THE RELATIONSHIP BETWEEN INTERNATIONAL
AND DOMESTIC MUNICIPAL LAW
• INTRODUCTION:
• International law deals with the external relations of states; whereas
constitutional law deals with the legal structure of a state and its internal
relations with its citizens and other persons present of its territory. Both are
concern with the problem of regulating state power.
• One important branch of constitutional law is that the national law relating to
treat making power of a state so too the procedure for extradition of a criminal
from one state to another. These operate base on international and constitutional
level.
• These are two approaches in dealing with the issue of the relationship between
international and domestic municipal law, namely the Monist and Dualist approaches.

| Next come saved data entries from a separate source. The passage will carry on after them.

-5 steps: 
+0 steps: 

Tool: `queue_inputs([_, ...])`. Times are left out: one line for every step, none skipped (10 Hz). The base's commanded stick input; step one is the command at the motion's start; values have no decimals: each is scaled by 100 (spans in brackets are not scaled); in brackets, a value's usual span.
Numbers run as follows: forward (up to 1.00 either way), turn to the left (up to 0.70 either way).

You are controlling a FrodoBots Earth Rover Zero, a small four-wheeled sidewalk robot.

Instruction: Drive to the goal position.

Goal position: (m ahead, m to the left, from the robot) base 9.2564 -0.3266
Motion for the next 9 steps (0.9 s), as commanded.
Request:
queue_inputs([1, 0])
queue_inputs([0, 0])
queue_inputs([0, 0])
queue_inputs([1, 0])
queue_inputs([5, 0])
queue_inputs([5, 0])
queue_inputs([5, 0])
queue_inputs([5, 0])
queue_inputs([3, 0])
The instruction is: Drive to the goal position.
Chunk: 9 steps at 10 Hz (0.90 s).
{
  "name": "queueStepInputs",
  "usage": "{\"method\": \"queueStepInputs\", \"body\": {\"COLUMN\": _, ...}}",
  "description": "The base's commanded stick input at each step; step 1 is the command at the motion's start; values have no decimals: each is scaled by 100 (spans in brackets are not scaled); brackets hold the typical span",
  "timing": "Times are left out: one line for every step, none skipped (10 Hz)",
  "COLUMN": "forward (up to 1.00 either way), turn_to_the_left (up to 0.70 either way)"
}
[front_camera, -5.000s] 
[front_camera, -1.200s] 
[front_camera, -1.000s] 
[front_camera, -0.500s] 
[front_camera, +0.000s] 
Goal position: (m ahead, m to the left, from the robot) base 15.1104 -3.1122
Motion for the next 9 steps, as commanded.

The standard treaties and convention leave the issues of implementation of international
treaties to each state, that is there is no general rule in international law that treaties have
direct effect in municipal law, but some states by virtue of their member of supranational
bodies allow direct incorporation of rights or enact legislation to honor their
international commitment. Hence, a citizen (national) in those states can invoke the
jurisdiction of local courts to enforce rights granted under international law whenever
there is an incorporation. If there is no direct effect on legislation. END OF QUESTION
• There are two theories to justify the court incorporating International Domestic Law
• MONISM
• This theory characterizes international law and municipal law as a simple
legal system with municipal law subordinate to international law. E.g. In the
Netherlands, all treaties and orders of international organizations are
effective without any action being required to convert international law into
municipal law. The consequence is that treaties in the monist system
limits or extend the powers of the Dutch government. In States adopting
this theory, the local courts automatically accept jurisdiction to adjudicate
law suit relying on international law rules and principles.
• DUALISM
• This theory regards international law and municipal law as separate system so that the domestic court
can only apply international law either when it has been incorporated into municipal law, for example in
the United Kingdom, a treaty is not effective until it has been incorporated at which time it becomes
enforceable in the court by any private citizens, and where appropriate even against the U.K.
government.
• Otherwise, the courts have discretion to apply international law where it doesn’t conflict its
statutes or common law. The constitutional law principle of parliamentary supremacy permits the
legislature to enact law which inconsistent to international treaties even though the government may be
signatory to the treaty. In the United States for example; the Supremacy clause of its constitution makes
all treaties that have been ratified under the authority of the U.S. and customary law in effect, the
“Supreme law of the land” Article 6(2).